WHAT THE EXERCISE ASKS
Copy the lines below verbatim. Begin with the first and end with the line containing "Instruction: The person".

EXERCISE MATERIALS
* * * * *
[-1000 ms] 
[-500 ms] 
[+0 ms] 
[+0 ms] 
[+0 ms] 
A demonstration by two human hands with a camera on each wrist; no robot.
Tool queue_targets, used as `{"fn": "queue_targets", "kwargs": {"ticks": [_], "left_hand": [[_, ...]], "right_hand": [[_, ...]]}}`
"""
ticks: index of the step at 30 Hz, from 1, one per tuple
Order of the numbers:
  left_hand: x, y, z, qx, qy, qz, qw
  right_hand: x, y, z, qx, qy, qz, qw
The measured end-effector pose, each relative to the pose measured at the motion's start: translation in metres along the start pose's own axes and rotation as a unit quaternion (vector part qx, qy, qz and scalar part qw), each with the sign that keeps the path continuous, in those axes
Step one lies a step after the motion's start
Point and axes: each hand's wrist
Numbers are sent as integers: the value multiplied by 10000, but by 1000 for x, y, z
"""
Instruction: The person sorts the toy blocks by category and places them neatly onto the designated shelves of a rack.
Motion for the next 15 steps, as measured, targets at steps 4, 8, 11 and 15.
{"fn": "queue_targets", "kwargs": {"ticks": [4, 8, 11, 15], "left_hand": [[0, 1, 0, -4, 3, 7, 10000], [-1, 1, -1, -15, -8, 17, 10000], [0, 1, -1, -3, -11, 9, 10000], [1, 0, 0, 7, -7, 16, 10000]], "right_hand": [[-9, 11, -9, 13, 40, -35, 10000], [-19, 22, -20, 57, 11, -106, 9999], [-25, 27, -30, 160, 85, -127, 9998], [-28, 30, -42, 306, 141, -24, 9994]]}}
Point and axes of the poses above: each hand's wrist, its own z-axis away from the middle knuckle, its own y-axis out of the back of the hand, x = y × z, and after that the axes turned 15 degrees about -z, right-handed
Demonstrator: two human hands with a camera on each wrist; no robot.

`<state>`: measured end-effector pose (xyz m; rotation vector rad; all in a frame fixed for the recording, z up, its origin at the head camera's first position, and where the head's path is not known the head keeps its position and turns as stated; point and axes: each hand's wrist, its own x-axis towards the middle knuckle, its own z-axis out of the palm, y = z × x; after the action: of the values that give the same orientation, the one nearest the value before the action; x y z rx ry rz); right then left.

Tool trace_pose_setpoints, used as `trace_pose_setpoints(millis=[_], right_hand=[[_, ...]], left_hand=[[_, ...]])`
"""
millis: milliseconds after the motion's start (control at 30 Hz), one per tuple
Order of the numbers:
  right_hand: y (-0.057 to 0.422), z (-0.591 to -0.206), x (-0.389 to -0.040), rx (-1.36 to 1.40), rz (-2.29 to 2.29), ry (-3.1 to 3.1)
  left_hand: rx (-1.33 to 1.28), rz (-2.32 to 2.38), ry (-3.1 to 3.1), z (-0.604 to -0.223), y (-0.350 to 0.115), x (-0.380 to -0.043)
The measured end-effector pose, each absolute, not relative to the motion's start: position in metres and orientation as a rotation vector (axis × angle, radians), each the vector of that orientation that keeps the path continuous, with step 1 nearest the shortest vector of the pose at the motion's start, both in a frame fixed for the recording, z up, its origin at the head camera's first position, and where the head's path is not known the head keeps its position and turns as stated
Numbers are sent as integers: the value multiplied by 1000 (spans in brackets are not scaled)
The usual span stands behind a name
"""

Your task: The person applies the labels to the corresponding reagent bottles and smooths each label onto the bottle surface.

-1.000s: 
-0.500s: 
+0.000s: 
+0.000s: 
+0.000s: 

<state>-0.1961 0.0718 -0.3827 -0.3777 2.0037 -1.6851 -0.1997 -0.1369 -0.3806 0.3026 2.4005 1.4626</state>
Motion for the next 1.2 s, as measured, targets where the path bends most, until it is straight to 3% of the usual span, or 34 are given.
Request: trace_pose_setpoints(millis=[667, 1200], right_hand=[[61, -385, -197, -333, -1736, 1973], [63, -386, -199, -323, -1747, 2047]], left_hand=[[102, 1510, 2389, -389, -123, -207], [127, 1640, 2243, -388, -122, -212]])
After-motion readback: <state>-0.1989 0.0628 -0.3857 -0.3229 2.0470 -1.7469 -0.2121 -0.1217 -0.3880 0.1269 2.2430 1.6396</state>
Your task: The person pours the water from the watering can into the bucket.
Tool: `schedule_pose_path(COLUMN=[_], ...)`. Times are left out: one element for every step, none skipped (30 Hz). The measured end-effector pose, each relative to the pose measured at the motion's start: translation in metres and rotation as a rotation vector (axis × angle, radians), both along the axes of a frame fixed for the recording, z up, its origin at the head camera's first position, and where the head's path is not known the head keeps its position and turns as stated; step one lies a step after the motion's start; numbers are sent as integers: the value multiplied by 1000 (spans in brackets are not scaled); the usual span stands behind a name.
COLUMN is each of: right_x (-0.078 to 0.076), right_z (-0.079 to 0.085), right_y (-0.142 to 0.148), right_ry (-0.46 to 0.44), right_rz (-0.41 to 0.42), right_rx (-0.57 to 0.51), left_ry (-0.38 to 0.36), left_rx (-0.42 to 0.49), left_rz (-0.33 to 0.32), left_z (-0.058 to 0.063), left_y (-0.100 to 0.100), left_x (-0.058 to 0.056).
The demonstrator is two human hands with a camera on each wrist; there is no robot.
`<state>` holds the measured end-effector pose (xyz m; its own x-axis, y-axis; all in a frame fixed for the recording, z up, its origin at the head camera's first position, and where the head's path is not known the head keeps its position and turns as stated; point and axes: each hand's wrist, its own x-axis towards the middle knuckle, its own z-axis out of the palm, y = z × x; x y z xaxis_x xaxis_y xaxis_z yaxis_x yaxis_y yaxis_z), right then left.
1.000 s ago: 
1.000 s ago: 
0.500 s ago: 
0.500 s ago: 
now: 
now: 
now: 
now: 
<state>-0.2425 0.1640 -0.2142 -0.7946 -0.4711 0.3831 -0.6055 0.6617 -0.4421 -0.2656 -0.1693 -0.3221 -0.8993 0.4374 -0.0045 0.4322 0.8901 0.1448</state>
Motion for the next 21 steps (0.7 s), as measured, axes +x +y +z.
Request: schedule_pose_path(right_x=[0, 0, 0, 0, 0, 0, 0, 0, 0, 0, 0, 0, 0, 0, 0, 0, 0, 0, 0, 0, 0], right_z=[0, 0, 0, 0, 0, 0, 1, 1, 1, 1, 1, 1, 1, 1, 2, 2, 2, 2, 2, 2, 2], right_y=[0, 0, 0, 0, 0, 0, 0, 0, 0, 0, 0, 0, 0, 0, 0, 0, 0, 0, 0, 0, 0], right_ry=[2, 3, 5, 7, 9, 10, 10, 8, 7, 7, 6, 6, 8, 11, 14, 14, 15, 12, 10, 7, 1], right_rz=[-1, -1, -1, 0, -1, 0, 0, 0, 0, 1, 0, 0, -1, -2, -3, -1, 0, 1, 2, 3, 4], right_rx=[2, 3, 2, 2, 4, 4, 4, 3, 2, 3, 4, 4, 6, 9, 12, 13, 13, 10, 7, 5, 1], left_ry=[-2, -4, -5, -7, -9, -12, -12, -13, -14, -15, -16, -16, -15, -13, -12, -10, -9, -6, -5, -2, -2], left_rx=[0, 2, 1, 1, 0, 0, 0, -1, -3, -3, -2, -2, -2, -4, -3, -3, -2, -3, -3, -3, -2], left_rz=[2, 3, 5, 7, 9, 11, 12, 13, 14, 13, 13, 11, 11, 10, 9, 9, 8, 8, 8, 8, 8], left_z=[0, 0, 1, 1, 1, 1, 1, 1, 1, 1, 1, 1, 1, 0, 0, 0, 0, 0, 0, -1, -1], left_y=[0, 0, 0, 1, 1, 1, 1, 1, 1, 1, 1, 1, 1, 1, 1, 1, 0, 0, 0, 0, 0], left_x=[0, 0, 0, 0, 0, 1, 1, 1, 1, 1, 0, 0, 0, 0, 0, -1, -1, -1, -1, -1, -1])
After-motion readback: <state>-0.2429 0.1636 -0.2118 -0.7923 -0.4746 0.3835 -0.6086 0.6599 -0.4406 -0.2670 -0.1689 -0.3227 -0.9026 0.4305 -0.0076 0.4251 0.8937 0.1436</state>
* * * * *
SOLUTION
[-1000 ms] 
[-500 ms] 
[+0 ms] 
[+0 ms] 
[+0 ms] 
A demonstration by two human hands with a camera on each wrist; no robot.
Tool queue_targets, used as `{"fn": "queue_targets", "kwargs": {"ticks": [_], "left_hand": [[_, ...]], "right_hand": [[_, ...]]}}`
"""
ticks: index of the step at 30 Hz, from 1, one per tuple
Order of the numbers:
  left_hand: x, y, z, qx, qy, qz, qw
  right_hand: x, y, z, qx, qy, qz, qw
The measured end-effector pose, each relative to the pose measured at the motion's start: translation in metres along the start pose's own axes and rotation as a unit quaternion (vector part qx, qy, qz and scalar part qw), each with the sign that keeps the path continuous, in those axes
Step one lies a step after the motion's start
Point and axes: each hand's wrist
Numbers are sent as integers: the value multiplied by 10000, but by 1000 for x, y, z
"""
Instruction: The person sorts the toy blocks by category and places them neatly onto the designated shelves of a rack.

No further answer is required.